Am I missing something? Is it because of the original FOV angle of the photo?

 

[Firestorm808]

@SeijiSetto @DontTalkDT @KLOL506

 

[KLOL506]

This is more up DT's alley, he's the one who made the rules, so...

 

[DontTalkDT]

Probably the original FOV of the image. Angsizing is always janky. We should have the thread where I derived the planet curvature formula somewhere. If you find it you can check the math. Totally not having a hard time finding it myself.
Edit: Found it! It was a page lost in the forum move, but one archive actually had it. - Turns out my derivation there provides yet a third percentage formula for you! Aren't cha lucky.

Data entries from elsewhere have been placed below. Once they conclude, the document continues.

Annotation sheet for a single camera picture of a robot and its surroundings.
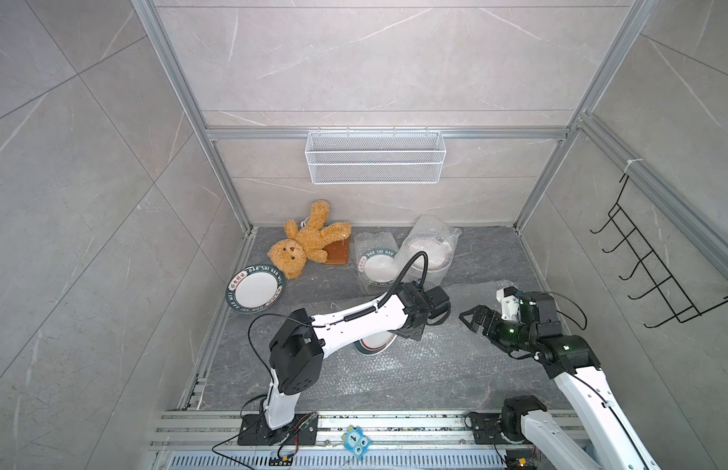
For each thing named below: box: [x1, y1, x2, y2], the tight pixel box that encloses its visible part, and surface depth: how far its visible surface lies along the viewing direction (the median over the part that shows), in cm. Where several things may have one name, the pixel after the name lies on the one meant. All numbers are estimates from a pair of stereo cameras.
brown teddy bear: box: [268, 199, 352, 280], surface depth 107 cm
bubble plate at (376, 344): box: [353, 330, 398, 356], surface depth 85 cm
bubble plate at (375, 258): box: [354, 231, 400, 295], surface depth 110 cm
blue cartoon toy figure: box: [340, 424, 373, 461], surface depth 72 cm
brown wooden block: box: [321, 236, 350, 266], surface depth 110 cm
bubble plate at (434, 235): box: [395, 214, 463, 289], surface depth 113 cm
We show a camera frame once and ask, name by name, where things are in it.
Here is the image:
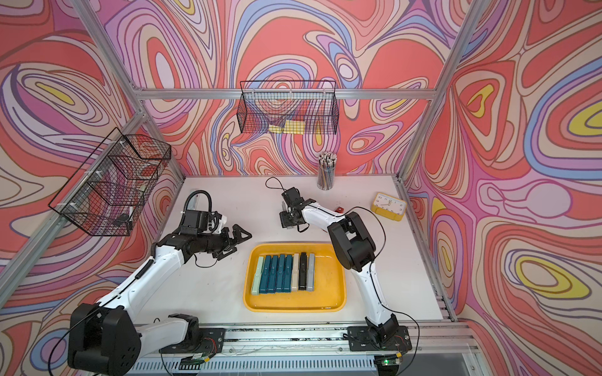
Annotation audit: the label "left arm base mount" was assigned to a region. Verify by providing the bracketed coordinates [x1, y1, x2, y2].
[161, 313, 226, 356]

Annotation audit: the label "black wire basket back wall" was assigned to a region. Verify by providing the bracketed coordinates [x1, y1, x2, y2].
[237, 79, 340, 135]

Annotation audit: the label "black wire basket wall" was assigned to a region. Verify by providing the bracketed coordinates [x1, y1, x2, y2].
[49, 128, 172, 237]
[237, 79, 340, 135]

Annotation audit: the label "black pruning pliers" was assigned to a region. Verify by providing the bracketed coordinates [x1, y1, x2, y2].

As for your % viewable diameter formula: We can derive one using distance to horizon formulas as a base.
As wikipedia gives us that the angle between the two lines is γ = arccos(R/(R+h)) in radians.
The angle at the observer O is then pi-γ.
Now imagine a triangle that has as corners O and two points at opposite sides of the horizon H1 and H2. For the lengths of the sides we have OH1 = OH2 = distance to horizon.
That distance is given (again, by wikipedia) as sqrt(h(2R+h)).
Since this is a isosceles triangle we have that the remaining two angles are pi-(pi-γ)/2 = γ/2 in size.
Using law of sines we get for the remaining side H1H2 / sin(pi-γ) = OH1 / sin(γ/2) <=> H1H2 = OH1 / sin(γ/2) * sin(pi-γ) = sqrt(h(2R+h)) / sin(arccos(R/(R+h))) * sin (pi - arccos(R/(R+h))).
H1H2 / earth diameter is then your formula.

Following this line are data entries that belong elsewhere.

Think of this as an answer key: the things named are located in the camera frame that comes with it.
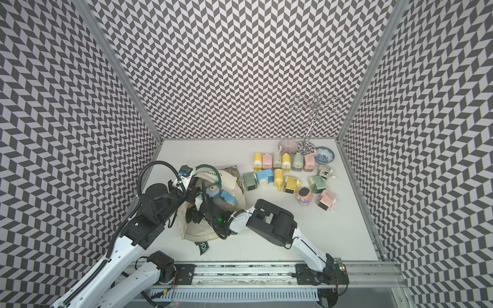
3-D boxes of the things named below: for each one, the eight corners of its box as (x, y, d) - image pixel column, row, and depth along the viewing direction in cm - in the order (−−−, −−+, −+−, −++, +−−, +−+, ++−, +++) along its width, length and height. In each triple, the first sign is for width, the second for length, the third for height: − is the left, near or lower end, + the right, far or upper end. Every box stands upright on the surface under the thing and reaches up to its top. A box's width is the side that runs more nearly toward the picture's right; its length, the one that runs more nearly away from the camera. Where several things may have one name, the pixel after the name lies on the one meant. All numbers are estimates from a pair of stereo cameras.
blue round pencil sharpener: (259, 186, 99) (259, 181, 95) (256, 176, 103) (256, 170, 99) (273, 183, 100) (274, 178, 96) (270, 173, 104) (271, 168, 100)
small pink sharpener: (317, 207, 90) (319, 204, 88) (320, 192, 95) (322, 188, 93) (333, 212, 89) (335, 209, 86) (334, 196, 94) (337, 193, 91)
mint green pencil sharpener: (291, 173, 106) (294, 163, 98) (290, 163, 111) (292, 152, 103) (301, 173, 106) (304, 163, 98) (299, 163, 111) (302, 152, 103)
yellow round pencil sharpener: (281, 173, 106) (283, 164, 99) (280, 162, 111) (281, 153, 104) (289, 173, 106) (291, 164, 99) (287, 162, 111) (289, 153, 104)
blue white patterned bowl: (316, 165, 108) (318, 159, 104) (313, 152, 114) (315, 146, 110) (333, 165, 108) (336, 159, 104) (328, 152, 114) (331, 146, 110)
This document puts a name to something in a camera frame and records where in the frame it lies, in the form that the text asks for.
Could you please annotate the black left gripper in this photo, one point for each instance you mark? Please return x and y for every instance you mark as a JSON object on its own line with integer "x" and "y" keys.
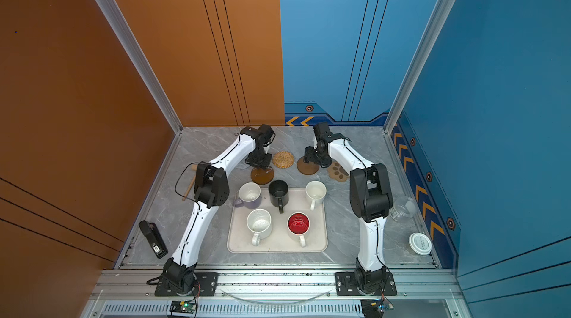
{"x": 268, "y": 163}

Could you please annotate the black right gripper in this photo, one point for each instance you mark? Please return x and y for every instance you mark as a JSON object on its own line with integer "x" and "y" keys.
{"x": 308, "y": 156}

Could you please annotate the cream white mug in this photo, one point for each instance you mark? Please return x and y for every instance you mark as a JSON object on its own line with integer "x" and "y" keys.
{"x": 316, "y": 192}

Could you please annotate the lavender mug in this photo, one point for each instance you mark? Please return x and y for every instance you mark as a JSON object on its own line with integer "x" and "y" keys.
{"x": 249, "y": 196}

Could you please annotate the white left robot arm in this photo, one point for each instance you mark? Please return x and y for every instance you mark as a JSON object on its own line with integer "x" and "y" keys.
{"x": 211, "y": 191}

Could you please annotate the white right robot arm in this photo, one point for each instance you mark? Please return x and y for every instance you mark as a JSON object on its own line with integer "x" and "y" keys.
{"x": 370, "y": 198}

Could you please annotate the round brown wooden coaster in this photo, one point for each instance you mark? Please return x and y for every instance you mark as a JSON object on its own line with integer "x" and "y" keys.
{"x": 307, "y": 168}

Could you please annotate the glossy dark brown coaster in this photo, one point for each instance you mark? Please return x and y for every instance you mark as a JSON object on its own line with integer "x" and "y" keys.
{"x": 262, "y": 176}

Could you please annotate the cork paw print coaster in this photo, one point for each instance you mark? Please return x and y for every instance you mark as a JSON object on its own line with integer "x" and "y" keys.
{"x": 337, "y": 172}

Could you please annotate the round woven rattan coaster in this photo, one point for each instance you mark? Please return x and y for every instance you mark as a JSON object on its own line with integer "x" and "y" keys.
{"x": 283, "y": 159}

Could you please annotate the black mug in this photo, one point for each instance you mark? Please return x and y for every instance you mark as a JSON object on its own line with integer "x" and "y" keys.
{"x": 278, "y": 191}

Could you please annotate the white ribbed mug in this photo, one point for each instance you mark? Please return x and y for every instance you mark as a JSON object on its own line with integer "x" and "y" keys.
{"x": 259, "y": 222}

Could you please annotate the red interior white mug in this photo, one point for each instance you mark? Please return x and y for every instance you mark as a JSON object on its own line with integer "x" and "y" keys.
{"x": 298, "y": 225}

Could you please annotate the beige serving tray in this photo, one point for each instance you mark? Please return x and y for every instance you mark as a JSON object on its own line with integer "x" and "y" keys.
{"x": 279, "y": 241}

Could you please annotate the clear glass cup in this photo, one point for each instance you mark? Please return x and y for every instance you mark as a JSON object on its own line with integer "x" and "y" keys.
{"x": 404, "y": 209}

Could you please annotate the black stapler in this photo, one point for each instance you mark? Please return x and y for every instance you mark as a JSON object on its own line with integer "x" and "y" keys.
{"x": 151, "y": 232}

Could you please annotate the white lidded jar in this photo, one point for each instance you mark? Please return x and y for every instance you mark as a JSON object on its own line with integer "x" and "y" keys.
{"x": 420, "y": 244}

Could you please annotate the circuit board right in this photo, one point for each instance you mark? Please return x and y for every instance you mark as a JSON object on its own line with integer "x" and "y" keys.
{"x": 375, "y": 308}

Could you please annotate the green circuit board left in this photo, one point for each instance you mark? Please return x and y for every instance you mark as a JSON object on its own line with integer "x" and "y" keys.
{"x": 182, "y": 309}

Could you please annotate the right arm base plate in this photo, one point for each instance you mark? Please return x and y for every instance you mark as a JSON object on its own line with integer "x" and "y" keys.
{"x": 347, "y": 285}

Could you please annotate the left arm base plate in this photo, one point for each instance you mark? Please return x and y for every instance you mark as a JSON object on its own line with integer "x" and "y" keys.
{"x": 202, "y": 284}

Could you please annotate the aluminium corner post left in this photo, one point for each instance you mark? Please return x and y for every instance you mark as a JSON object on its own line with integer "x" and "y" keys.
{"x": 128, "y": 41}

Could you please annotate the aluminium corner post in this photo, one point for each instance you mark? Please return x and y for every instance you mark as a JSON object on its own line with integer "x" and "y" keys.
{"x": 435, "y": 24}
{"x": 128, "y": 41}

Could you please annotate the aluminium front rail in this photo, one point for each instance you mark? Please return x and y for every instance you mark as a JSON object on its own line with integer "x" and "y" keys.
{"x": 277, "y": 292}

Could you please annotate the aluminium corner post right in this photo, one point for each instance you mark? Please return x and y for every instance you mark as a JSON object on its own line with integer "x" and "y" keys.
{"x": 435, "y": 24}

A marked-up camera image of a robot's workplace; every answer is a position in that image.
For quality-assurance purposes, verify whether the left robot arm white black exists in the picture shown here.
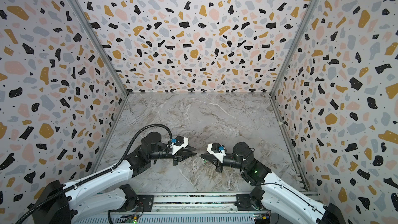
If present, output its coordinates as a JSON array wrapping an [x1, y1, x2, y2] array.
[[32, 132, 196, 224]]

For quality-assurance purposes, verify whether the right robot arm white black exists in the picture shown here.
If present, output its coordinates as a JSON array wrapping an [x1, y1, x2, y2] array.
[[201, 142, 346, 224]]

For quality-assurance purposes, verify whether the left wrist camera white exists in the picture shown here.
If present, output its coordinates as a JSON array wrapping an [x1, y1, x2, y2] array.
[[170, 136, 188, 155]]

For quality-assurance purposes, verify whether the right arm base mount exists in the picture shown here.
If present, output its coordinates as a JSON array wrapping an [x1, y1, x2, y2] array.
[[234, 194, 265, 211]]

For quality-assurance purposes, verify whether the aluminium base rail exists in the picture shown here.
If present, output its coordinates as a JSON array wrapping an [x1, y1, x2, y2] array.
[[93, 192, 324, 215]]

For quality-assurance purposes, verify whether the white perforated cable duct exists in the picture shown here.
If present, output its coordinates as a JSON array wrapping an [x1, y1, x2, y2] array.
[[71, 214, 257, 224]]

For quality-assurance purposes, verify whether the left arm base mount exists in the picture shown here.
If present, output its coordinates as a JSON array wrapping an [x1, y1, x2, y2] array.
[[117, 195, 154, 213]]

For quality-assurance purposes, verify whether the black corrugated cable conduit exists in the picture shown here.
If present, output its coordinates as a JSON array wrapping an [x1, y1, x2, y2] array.
[[13, 123, 173, 224]]

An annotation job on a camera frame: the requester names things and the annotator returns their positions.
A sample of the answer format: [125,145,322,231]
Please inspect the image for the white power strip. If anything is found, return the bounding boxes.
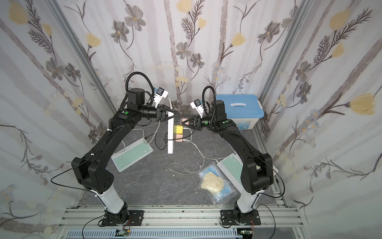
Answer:
[167,118,174,154]

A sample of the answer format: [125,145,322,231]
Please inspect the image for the pink USB charger end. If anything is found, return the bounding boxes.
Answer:
[175,117,188,125]

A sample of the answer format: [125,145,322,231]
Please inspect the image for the pink USB charger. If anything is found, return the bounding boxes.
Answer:
[174,134,183,142]

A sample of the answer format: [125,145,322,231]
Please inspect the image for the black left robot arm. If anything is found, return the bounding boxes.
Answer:
[71,83,177,227]

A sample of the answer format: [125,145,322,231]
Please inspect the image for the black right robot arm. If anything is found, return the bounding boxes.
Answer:
[182,86,278,225]

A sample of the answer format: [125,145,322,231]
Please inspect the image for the green keyboard right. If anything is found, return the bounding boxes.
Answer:
[217,153,244,194]

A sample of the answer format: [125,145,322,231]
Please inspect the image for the green keyboard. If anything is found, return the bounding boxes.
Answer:
[217,153,244,194]
[111,138,153,172]

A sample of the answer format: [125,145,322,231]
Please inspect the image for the green keyboard left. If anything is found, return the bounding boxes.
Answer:
[111,138,153,172]

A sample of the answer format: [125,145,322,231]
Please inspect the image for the yellow USB charger cube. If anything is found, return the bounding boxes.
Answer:
[174,125,184,134]

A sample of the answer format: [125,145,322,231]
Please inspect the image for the blue lid storage box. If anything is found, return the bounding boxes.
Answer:
[216,94,265,130]

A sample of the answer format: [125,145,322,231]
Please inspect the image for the bag of gloves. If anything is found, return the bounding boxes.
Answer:
[197,162,238,205]

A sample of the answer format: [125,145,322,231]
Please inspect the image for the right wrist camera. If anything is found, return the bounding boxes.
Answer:
[190,99,205,118]

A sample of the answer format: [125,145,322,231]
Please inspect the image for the black USB cable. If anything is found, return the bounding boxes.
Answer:
[143,126,196,151]

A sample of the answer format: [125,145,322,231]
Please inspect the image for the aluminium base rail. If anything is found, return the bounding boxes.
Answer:
[53,196,309,239]

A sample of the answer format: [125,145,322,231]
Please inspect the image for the white ribbed cable duct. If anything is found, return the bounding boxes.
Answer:
[63,228,243,239]

A different, perhaps more elegant way, is to use that we know that curved surface on the earth to horizon s is given as s = R* arccos(R/(R+h)). Then we can use circular segment formulas to solve to the side wikipedia calls c. We need to be careful: s in the horizon case would be 2s for us here, as we se s far in both directions.
θ = 2s/R = 2*arccos(R/(R+h))
and then
c = 2*R*sin(arccos(R/(R+h))).
Now sin(arccos(x)) = sqrt(1-x^2) and therefore c = 2*R*sqrt(1-R^2/(R+h)^2)
c / earth diameter is then your formula. Or specifically 2*R*sqrt(1-R^2/(R+h)^2) / (2R) = sqrt(1-R^2/(R+h)^2). Just take * 100 for percent and all.

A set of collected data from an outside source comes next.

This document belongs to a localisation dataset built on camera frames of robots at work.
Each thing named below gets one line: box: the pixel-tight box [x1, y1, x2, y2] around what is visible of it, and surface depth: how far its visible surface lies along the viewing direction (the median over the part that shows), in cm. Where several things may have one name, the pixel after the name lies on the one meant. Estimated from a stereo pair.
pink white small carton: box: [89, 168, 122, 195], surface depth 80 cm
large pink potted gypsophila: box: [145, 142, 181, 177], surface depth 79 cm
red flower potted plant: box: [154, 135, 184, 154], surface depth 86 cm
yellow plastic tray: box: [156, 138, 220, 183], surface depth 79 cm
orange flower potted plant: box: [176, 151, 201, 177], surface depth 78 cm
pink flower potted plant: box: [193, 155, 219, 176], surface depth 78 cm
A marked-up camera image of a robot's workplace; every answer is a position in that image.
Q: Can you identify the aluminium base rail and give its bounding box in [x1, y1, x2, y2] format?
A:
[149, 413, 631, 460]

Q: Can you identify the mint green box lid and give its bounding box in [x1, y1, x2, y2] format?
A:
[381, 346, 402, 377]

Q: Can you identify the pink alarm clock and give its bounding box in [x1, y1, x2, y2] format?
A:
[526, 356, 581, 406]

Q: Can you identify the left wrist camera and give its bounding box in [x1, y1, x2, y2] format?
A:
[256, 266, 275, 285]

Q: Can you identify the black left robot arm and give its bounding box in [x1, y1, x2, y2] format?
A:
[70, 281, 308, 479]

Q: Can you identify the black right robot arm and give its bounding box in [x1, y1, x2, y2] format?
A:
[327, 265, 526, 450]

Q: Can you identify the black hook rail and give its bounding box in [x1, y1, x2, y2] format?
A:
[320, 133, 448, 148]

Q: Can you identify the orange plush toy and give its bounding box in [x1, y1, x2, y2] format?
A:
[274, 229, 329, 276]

Both formulas should be the same... but the second one has a lesser chance of me having screwed up in the math so use that one lol

So for instance for 0.1*diameter away we get sqrt(1-6371^2/(6371+0.2*6371)^2) = 0.5527707983925667 = 55.277% of the whole diameter.

 

[KLOL506]

So uh... is there anything else left to do here?

 

[Firestorm808]

@DontTalkDT Do you have any concerns in adding supplementary diagrams and formulas to the reference page?

Is there perhaps a better real life example for us to showcase the application?

 

[DontTalkDT]

I don't mind diagrams. For formulas... depends on which formulas?
What real life examples is concerned: Not that I know of. But fictional examples work just fine ¯\(ツ)/¯

 

[Firestorm808]

I don't mind diagrams. For formulas... depends on which formulas?
What real life examples is concerned: Not that I know of. But fictional examples work just fine ¯\(ツ)/¯

Thanks. I'll try to get some examples prepared for review to be added.